Put On Weight

Hi guys,

Although I teach yoga what has happened and it started last year October, I feel into a bit of depression. Although I carried on teaching, I found that my practice suffered. I am back into the swing of things now, doing both Hatha & Kundalini but i am in despair as to the little bit of weight I have put on. I know I should not be feeling these things but I cannot shift the thought of how Much weight I have put on. I am totally disgusted with myself at the moment. I have never felt like this before. I am doing 2 hours of yoga weekends and an hour in week days. Is this how a teacher should feel. My students always leave glass happy and re-energised, which I suppose is a good thing as I would certainly not want to project what negative thoughts I have of myself on them. :confused:

If you don’t like something, change it.
If you cannot change it, find the joy in it.

Of course yoga teachers feel. We are supposed to be more feeling. So I’d not reject your feelings nor place them in judgement. It is fine to feel depressed and frustrated. These are real.

However this does beg a question. And that is this:

[I]In what way(s) did your teacher training provide you with tools for dealing with what is now coming up?
[/I]
The training of a yoga teacher must aspire to a level where the trainee takes away with them a context to deal with all things that will come up in their lives. This will pass and something else will come up down the road that you’ve “never felt” before.

So I’m curious what your teacher, school, peers would share with you here. I’m also wondering what parts of the applied philosophy of yoga you can apply. How would you advise a student in a similar situation? What pieces from your training seem relevant here? If we could bring those to the fore in this thread we might really have an empowering discourse.

secretangel –

You are beautiful!
No matter how much weight you put on, you can still inspire others and your friends and family will still love and care about you. Let your validation of the self come from inside, not from how you see the outside world reflected against yourself. Would you tell your best friend that her thighs were getting bigger or her arms were looking fat every time you see her? Probably not, so why repeat those things in the mirror every time you look into it? Write a note on your mirror with lipstick that says “You are outrageously beautiful!” Every time you look at it, say it out loud. Stop the negative sentences from repeating and let something positive take their place. It might feel stupid at first to talk to yourself while you’re brushing your teeth, but remember that people twenty times uglier than you can ever imagine yourself to be are still happy with they are. Its only a matter of your perception and not what you really look like that matters.

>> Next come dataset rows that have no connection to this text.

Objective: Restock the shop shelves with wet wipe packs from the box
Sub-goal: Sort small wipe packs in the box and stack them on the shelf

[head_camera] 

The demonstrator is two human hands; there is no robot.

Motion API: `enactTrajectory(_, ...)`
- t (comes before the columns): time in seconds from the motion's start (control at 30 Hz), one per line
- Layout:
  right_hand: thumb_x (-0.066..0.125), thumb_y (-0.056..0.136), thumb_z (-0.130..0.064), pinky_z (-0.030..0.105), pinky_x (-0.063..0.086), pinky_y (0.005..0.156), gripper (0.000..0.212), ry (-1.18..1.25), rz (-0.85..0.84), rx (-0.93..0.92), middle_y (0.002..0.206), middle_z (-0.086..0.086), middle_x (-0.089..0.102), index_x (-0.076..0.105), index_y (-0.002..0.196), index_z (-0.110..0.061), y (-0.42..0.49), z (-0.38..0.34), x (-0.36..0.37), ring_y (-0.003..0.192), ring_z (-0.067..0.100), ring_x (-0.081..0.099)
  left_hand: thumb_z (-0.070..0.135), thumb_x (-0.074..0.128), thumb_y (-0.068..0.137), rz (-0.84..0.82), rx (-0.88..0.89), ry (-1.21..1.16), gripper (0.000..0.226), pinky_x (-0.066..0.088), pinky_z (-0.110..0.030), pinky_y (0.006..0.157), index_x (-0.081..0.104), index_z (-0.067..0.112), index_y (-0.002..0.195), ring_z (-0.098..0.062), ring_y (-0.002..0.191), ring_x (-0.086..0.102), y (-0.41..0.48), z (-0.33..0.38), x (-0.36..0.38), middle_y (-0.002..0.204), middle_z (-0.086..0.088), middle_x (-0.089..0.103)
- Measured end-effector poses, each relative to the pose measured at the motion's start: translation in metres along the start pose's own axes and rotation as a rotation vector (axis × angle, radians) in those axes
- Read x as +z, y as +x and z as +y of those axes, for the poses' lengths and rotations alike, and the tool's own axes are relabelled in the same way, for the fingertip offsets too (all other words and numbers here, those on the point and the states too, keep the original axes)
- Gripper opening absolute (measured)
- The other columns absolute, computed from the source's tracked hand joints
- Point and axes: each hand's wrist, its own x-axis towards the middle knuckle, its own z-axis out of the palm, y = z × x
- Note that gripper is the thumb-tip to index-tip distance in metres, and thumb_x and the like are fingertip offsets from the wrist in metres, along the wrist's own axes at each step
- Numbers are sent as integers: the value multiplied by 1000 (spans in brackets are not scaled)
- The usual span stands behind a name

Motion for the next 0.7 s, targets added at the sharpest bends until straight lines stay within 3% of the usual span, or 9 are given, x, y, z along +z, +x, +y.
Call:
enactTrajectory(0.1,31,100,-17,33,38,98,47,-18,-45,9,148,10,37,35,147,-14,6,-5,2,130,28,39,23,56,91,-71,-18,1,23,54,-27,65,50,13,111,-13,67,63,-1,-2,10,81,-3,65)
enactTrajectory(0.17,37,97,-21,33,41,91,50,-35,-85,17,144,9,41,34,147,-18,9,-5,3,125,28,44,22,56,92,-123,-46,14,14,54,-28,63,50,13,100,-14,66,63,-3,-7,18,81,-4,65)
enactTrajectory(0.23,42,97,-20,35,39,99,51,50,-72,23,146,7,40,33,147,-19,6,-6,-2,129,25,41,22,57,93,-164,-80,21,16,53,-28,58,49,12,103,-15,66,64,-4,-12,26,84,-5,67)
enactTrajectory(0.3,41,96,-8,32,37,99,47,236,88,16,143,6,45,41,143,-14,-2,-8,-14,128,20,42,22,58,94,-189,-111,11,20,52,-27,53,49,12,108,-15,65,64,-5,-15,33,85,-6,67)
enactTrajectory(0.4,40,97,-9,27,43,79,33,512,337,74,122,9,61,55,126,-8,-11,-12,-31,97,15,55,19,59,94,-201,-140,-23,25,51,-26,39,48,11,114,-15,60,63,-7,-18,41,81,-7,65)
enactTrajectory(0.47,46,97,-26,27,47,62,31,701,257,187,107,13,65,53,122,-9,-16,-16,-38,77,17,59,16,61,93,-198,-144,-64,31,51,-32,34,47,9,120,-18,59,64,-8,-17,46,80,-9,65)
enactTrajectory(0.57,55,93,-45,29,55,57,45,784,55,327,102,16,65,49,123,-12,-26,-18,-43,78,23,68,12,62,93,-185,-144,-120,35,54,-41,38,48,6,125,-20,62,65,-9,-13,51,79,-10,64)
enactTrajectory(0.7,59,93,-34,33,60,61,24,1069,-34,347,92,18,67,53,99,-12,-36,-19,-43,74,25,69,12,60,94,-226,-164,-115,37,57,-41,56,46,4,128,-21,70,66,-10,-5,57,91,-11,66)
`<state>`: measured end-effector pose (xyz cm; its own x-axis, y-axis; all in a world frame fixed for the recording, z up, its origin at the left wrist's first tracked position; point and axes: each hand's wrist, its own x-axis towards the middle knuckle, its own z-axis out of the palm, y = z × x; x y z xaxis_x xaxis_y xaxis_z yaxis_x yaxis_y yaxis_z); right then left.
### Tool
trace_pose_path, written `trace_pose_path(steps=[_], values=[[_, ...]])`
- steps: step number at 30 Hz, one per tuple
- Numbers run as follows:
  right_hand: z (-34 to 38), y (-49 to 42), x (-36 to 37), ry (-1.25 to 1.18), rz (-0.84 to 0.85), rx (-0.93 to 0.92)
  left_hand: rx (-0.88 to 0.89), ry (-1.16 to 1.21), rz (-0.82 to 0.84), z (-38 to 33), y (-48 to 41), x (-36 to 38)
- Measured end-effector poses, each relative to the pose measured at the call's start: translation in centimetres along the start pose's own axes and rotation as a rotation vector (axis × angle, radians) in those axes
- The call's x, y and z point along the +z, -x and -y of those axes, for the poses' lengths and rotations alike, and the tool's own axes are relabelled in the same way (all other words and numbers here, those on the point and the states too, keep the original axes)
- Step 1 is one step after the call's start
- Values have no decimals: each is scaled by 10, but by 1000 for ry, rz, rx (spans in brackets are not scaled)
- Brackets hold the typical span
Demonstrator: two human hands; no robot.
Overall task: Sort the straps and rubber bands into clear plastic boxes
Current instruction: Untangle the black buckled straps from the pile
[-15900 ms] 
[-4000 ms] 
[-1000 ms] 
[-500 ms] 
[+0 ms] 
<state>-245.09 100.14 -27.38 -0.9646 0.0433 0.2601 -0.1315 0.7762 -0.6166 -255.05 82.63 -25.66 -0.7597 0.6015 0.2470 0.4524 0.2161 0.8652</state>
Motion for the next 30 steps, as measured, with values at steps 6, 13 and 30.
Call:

Every moment you spent negatively thinking about your body is another moment that you allow the effects of stress to halt the natural process of health and healing in your body. How often in your schedule do you allow for a personal practice, minus the class? Make time to truly love your practice. The stress will decrease, your body will stop producing stress hormones like cortisone and expending extra glucose – you’ll be hungry less, your metabolism will function at its highest, and you’ll forget about your weight long before it simply disappears.
Good luck. :slight_smile:

It started last year October, and it persists . . . If you haven’t found the solution with the tools at your disposal it’s time to find at least one more tool. As IA mentions, it might be a tool you have in a deeper back pocket than you’ve thought to check. (Not a surprise with depression.)
What would you advise a student or a friend who came to you with a similar story? You also deserve the application of your education and insight. Please consider that an outside perspective from a person who can see you and converse in real time might be very helpful.

I hear you all. You are all right, what do I advise my students when they are feeling low, I never thought of taking a leaf out of my own book. The other thing is yes Apart from the classes, I need to (which I have done recently) start to do Yoga for me and not just my students. Hence the 2 hours over the weekend and the hour everyday in the morning as I run my classes in the evening.

I agree with all of these responses! And am curious: What would you say to a student/friend experiencing the same thing? After having stated it out loud, do you find it readily applied to your own situation? If not, there might be a mix up on what you know to be true and what is true for you. It seems we make ourselves the exceptions to rules, especially when it comes to our guilt/shame/fears. We tell our friends “are you kidding? you are lovely! and warm!” and shower them with many other compliments rooted from our real understanding of them. But to ourselves we hold onto “I am awful. Fat. Terrible.” etc. and shoot poisonous darts suicidally.

Why are we prone to doing that? And have you noticed that the problem comes from women far too often? We’re fabulous and flawed, wonderfully so…so why can’t we just shut the inner-critic out, change what we don’t like and live with what can’t be changed?!

Secretangel, I am in NO way criticizing you in that last spew of questions. In fact, I have been anxious and in and out of depression for a long portion of my life. I am finally now meeting with a therapist and getting acupuncture treatments for a slight head tremor I’ve had for about 10 years that has left me incapable of public speaking without getting nervous about people noticing it. Are you seeking any assistance from a therapist, mentor, friend in regard to your feelings? Techne was right to say that sometimes an outside perspective can help. It’s not safe to be alone in the “dark” in our minds all by ourselves. Again, we’re terribly UNFORGIVING of ourselves, even if we’ve done nothing wrong.